On Tuesday, McCullers, the heaviest curveball user among Major League starting pitchers, used his signature knuckle-curve extensively and with great effect against the Yankees. McCullers was even more extreme in Game 4 than in the regular season, when he threw 47.3 percent curveballs. Over half his pitches on Tuesday -- 43 of 81, 53.1 percent -- were knuckle-curves, according to Statcast™. McCullers threw only 31 fastballs by comparison.
"He was awesome," manager A.J. Hinch said. "And I'm really proud of him, because I know how important this start was for him."
McCullers left the game in line to become the youngest pitcher to win a postseason game in Astros franchise history. He didn't get that win, but he gave Houston everything he could, and that would bode well for its starting rotation in the Fall Classic.

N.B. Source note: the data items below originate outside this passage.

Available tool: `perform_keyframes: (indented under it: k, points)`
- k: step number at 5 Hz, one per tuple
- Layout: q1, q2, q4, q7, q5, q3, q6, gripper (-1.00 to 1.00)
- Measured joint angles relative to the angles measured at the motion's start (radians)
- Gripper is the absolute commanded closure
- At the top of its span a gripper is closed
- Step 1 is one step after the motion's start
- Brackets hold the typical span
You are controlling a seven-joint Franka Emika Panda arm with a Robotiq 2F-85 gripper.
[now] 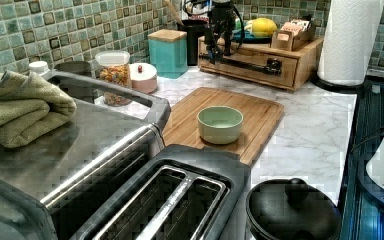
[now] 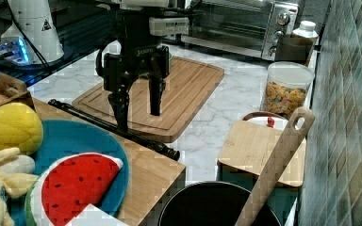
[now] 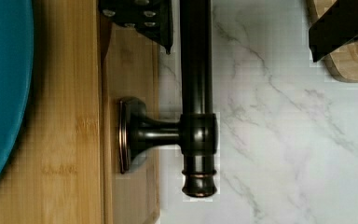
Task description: Open the drawer.
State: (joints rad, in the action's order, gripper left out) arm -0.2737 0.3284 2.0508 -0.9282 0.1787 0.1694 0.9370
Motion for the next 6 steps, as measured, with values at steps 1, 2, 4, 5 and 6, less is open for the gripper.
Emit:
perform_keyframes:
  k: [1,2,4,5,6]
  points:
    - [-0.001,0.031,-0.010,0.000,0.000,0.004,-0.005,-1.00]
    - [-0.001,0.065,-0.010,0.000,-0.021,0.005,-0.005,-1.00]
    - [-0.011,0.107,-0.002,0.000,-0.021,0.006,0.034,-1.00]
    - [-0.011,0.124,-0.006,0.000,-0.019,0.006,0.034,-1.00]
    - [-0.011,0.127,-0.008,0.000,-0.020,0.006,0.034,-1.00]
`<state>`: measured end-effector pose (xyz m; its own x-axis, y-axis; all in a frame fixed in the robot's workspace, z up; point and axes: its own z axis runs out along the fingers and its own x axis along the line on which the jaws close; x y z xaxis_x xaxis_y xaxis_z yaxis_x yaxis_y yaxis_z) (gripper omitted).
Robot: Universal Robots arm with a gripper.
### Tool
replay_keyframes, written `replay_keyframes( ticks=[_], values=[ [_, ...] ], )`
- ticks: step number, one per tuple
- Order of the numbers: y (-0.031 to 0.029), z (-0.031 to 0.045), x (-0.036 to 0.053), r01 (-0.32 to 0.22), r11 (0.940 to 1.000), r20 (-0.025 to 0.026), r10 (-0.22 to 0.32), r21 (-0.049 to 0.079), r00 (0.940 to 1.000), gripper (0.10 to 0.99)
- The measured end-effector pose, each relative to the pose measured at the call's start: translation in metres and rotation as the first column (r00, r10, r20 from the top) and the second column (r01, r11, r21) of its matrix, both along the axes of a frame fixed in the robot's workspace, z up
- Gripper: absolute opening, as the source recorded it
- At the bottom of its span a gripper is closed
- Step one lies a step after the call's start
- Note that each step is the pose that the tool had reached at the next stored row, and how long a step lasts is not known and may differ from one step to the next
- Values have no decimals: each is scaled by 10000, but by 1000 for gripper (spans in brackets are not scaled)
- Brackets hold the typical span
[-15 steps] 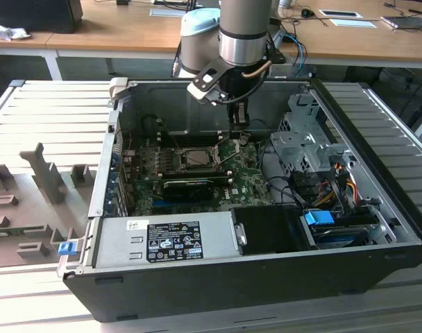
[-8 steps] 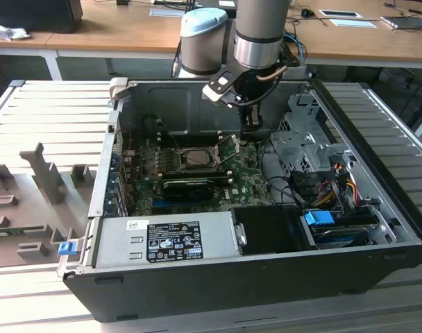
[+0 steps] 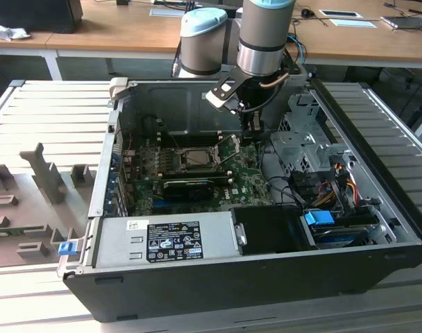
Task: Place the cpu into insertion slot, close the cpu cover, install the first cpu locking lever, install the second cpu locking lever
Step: 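Close the cpu cover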
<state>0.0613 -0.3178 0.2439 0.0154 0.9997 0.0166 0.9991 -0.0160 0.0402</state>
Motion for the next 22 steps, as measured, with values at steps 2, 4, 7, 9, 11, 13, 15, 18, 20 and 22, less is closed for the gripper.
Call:
replay_keyframes(
  ticks=[2, 4, 7, 9, 11, 13, 15, 18, 20, 22],
  values=[
    [-2, -1, -7, -34, 10000, -4, 34, 1, 10000, 106],
    [-2, 13, -21, -40, 10000, -4, 40, 0, 10000, 106],
    [-2, 27, -48, -40, 10000, -3, 40, 2, 10000, 106],
    [-2, 27, -90, -40, 10000, -4, 40, 0, 10000, 106],
    [-2, 27, -118, -40, 10000, -4, 40, 1, 10000, 106],
    [-2, 27, -152, -39, 10000, -4, 39, 1, 10000, 106],
    [-2, 27, -176, -40, 10000, -4, 40, 0, 10000, 106],
    [-2, 27, -228, -39, 10000, -4, 39, 1, 10000, 106],
    [-2, 27, -242, -39, 10000, -4, 39, 0, 10000, 106],
    [-2, 27, -250, -40, 10000, -4, 40, 1, 10000, 106]
  ],
)
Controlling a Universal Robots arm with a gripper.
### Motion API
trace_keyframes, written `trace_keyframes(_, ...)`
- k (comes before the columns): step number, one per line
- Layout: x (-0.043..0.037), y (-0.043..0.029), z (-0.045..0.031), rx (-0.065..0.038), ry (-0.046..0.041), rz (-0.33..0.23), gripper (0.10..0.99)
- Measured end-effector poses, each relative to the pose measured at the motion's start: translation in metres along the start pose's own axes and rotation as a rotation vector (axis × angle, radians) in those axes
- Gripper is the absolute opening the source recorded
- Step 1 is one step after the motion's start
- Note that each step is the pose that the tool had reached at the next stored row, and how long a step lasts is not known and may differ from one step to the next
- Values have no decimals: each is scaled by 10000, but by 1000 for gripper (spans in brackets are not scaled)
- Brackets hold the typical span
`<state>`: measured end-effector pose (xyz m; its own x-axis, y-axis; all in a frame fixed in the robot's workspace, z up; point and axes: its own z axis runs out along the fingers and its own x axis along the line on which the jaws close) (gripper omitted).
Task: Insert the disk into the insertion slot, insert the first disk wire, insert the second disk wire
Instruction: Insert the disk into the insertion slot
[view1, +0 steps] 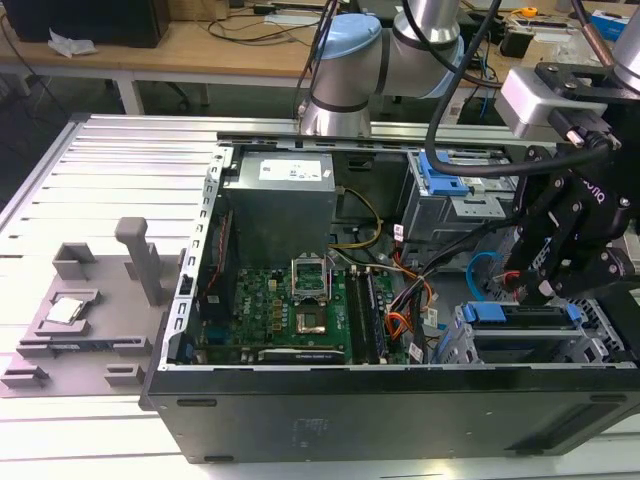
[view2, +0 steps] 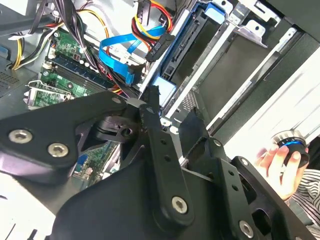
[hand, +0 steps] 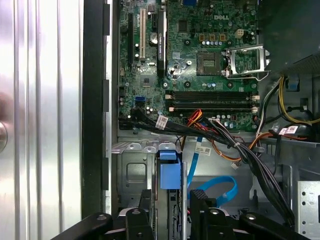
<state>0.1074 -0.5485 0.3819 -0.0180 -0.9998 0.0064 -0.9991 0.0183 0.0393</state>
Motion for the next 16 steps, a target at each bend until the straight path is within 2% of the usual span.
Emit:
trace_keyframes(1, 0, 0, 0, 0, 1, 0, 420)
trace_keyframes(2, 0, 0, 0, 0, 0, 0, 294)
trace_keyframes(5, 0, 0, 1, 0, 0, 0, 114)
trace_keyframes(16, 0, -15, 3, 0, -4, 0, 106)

"I haven't been healthy. I've been fighting a lot of things that many people wouldn't understand, and don't really know," McCullers said. "I knew what I was capable of. I knew what I expected of myself, and it wasn't a situation where I was like, 'Oh, wow, I'm super happy they're giving me a start, and hopefully I can make it through three,' or whatever the case may be.
"What I expected was what you guys saw. I expected to compete, be a bulldog and to go out there and try to do the best I could for as long as I could. A lot of people, I think, were doubting what I was gonna bring to the table. It's hard. I haven't been healthy. And I'm healthy again. I felt that way, I felt really good, so I'm glad that I was able to go out there and show that."
Does the way McCullers pitched, the way he felt on the mound in Game 4, give him confidence that he could go back out and do it again should he find himself starting in the World Series?
"Yes," McCullers said, and he strode out of the Astros' clubhouse.